Aug 16, 2016 08:00 CST Updated 08:00
With the continuous advancement of artificial intelligence, robots are not only used in the industrial sector but are also increasingly being applied in the medical field.Currently, the applications of robots in the medical field mainly fall into four categories: surgical robots, rehabilitation robots, nursing robots, and service robots. Among these, surgical robots are currently the most widely used and hold the greatest promise.


Surgical robots are advancing rapidly, assisting physicians in performing surgeries.

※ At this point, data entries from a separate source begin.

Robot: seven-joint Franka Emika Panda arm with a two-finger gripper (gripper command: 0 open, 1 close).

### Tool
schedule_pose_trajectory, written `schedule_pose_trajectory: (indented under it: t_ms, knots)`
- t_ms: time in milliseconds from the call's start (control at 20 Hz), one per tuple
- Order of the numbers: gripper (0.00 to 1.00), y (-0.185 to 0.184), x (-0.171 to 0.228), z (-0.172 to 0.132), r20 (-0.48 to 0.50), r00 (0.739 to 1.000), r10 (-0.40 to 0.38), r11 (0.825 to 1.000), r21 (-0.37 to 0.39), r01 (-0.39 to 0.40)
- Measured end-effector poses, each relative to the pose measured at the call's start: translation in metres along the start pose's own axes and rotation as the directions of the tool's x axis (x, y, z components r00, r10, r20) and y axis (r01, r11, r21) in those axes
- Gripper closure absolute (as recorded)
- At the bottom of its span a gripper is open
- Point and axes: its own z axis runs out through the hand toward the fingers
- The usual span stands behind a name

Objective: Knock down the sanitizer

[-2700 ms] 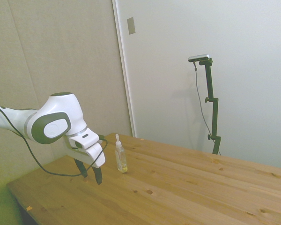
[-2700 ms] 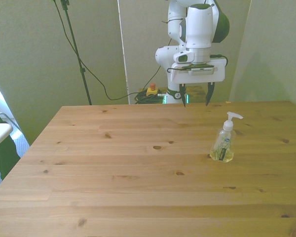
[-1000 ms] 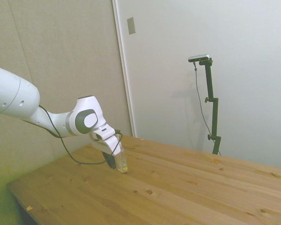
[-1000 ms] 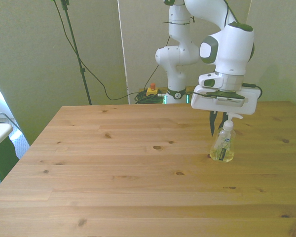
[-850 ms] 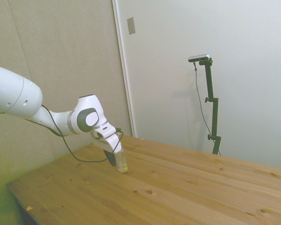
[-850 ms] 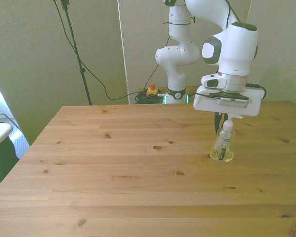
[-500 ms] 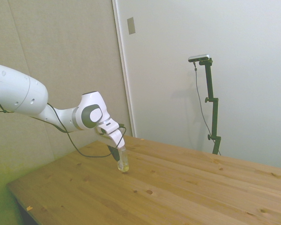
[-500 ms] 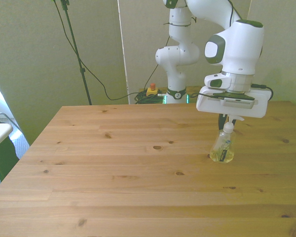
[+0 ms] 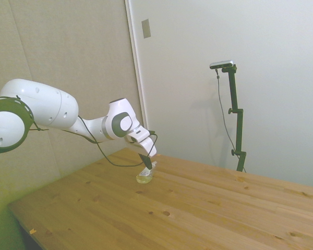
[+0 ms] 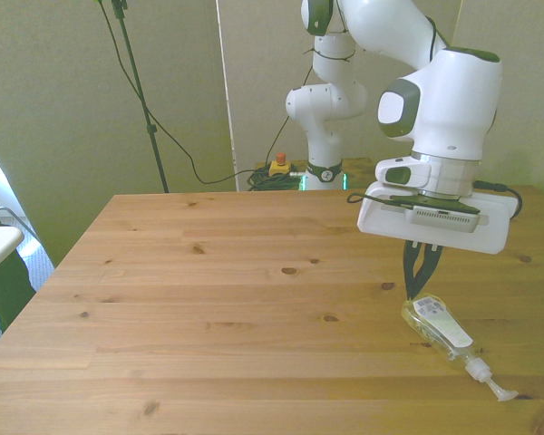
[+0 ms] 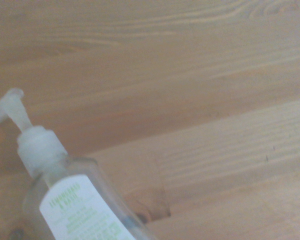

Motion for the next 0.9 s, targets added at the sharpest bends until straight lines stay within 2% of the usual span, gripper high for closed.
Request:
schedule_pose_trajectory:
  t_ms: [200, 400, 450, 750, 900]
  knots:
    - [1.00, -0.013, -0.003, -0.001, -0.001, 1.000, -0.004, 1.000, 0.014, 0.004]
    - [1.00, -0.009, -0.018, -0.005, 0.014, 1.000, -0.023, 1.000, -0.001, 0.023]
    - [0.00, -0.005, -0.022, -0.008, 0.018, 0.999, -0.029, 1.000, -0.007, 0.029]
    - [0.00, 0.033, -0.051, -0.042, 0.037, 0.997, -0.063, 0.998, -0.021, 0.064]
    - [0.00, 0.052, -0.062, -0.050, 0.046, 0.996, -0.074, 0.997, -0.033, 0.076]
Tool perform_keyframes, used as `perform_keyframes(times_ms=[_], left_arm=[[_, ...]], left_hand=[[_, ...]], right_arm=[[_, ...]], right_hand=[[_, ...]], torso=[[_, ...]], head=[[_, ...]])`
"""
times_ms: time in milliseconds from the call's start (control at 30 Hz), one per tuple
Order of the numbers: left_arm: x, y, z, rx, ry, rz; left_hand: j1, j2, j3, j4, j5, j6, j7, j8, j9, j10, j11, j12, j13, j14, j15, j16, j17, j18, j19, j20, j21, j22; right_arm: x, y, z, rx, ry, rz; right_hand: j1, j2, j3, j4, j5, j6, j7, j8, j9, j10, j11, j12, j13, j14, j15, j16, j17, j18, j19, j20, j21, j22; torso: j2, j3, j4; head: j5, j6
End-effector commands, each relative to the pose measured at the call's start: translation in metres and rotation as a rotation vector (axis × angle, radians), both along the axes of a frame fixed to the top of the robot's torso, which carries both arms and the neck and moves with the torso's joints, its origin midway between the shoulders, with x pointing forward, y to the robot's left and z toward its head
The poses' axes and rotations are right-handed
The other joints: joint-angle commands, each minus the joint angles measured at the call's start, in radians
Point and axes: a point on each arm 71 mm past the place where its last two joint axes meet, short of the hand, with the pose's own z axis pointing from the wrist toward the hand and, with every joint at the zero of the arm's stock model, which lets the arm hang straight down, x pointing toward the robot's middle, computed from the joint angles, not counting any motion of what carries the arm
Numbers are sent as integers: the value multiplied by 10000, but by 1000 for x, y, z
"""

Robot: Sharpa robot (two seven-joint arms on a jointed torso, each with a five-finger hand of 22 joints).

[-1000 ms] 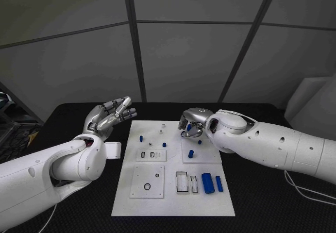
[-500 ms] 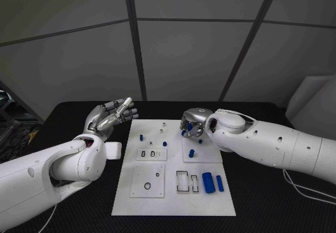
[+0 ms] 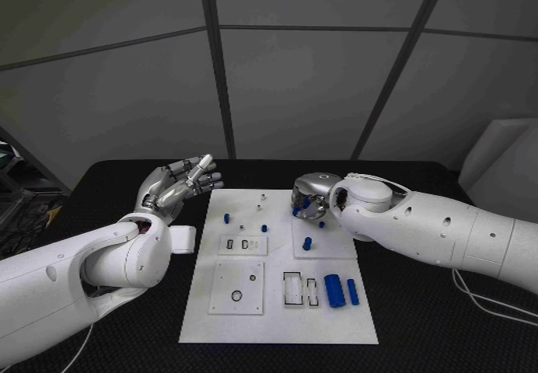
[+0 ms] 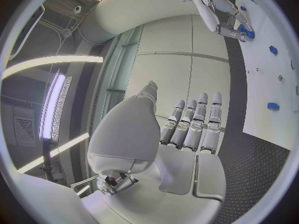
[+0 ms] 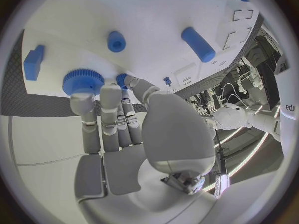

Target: Assemble the parts on the task board

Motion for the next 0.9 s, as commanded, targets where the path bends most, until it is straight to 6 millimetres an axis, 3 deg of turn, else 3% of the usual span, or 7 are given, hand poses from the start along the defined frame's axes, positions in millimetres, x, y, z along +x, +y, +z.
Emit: perform_keyframes(times_ms=[33, 267, 333, 533, 700, 900], left_arm=[[-1, -2, 2, -42, -95, -181], [-1, -2, 2, -40, -89, -182], [-1, -2, 2, -37, -88, -176], [-1, 0, 2, -23, -81, -149], [1, 2, 1, 4, -74, -89], [2, 4, 1, 39, -66, -11]], left_hand=[[7, 80, -6, -69, -30, 70, 818, 10, 16, 58, -7, 30, 10, 74, 21, 69, 10, 314, 72, -2, 60, 16], [9, 83, -6, -72, -31, 76, 818, 10, 16, 65, -7, 30, 10, 78, 20, 69, 9, 316, 77, -2, 63, 16], [9, 83, -6, -72, -31, 76, 818, 10, 16, 65, -7, 30, 10, 78, 20, 69, 9, 316, 77, -2, 63, 16], [12, 85, -6, -77, -31, 77, 817, 9, 16, 66, -8, 29, 10, 81, 19, 69, 9, 316, 80, -2, 66, 17], [15, 87, -6, -80, -31, 71, 817, 8, 15, 69, -8, 29, 10, 83, 19, 69, 8, 317, 83, -1, 67, 17], [20, 88, -6, -87, -31, 87, 817, 8, 16, 86, -9, 29, 11, 85, 19, 68, 7, 317, 83, -1, 68, 16]], right_arm=[[1, 2, 1, -79, 42, 134], [3, 3, 1, 43, -36, 154], [3, 4, 1, 83, -90, 117], [3, 5, 5, 472, -571, 65], [0, 8, 13, 1103, -1195, 124], [3, 16, 20, 1607, -1721, 66]], right_hand=[[46, 46, 139, 49, -71, 151, -29, 52, 19, 179, -21, 71, 13, 169, -8, 347, 347, -130, 185, 0, 214, 310], [52, 128, 320, 146, -191, 376, -69, 110, 41, 459, -85, 97, 20, 244, -52, 1002, 997, -232, 486, -32, 629, 922], [109, 183, 428, 157, -430, 471, -92, 131, 48, 565, -108, 98, 23, 264, -76, 1255, 1239, -274, 610, -51, 799, 1173], [264, 253, 661, 112, -571, 673, -83, 190, 69, 782, -149, 119, 47, 273, -97, 1639, 1594, -324, 750, -78, 1031, 1494], [322, 231, 772, 73, -548, 782, -84, 224, 79, 900, -168, 119, 61, 272, -108, 1873, 1815, -359, 839, -92, 1180, 1708], [343, 188, 863, 49, -465, 794, -73, 208, 71, 920, -160, 78, 59, 277, -103, 2078, 2014, -389, 909, -92, 1300, 1882]], torso=[[16, -8, 4], [32, -7, 1], [34, -8, -1], [24, -19, -54], [15, -7, -78], [27, -18, -19]], head=[[1, -10], [15, -16], [16, -17], [27, 7], [73, 15], [88, 84]])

In the 2013 U.S. Robotics Roadmap, medical robots were listed as the second most important development direction in the field of robotics. The European Union and Japan have also continued to increase their investments in the field of medical robotics, encouraging research and development in this area.

According to data from the International Federation of Robotics (IFR), global sales of medical robots reached 1,224 units in 2014, with surgical robots being the most significant application, accounting for 978 units. The total sales revenue of medical robots amounted to $131.7 billion, representing 35% of the professional service robot market. The IFR predicts that global sales of medical robots will reach approximately 4,000 units by 2018.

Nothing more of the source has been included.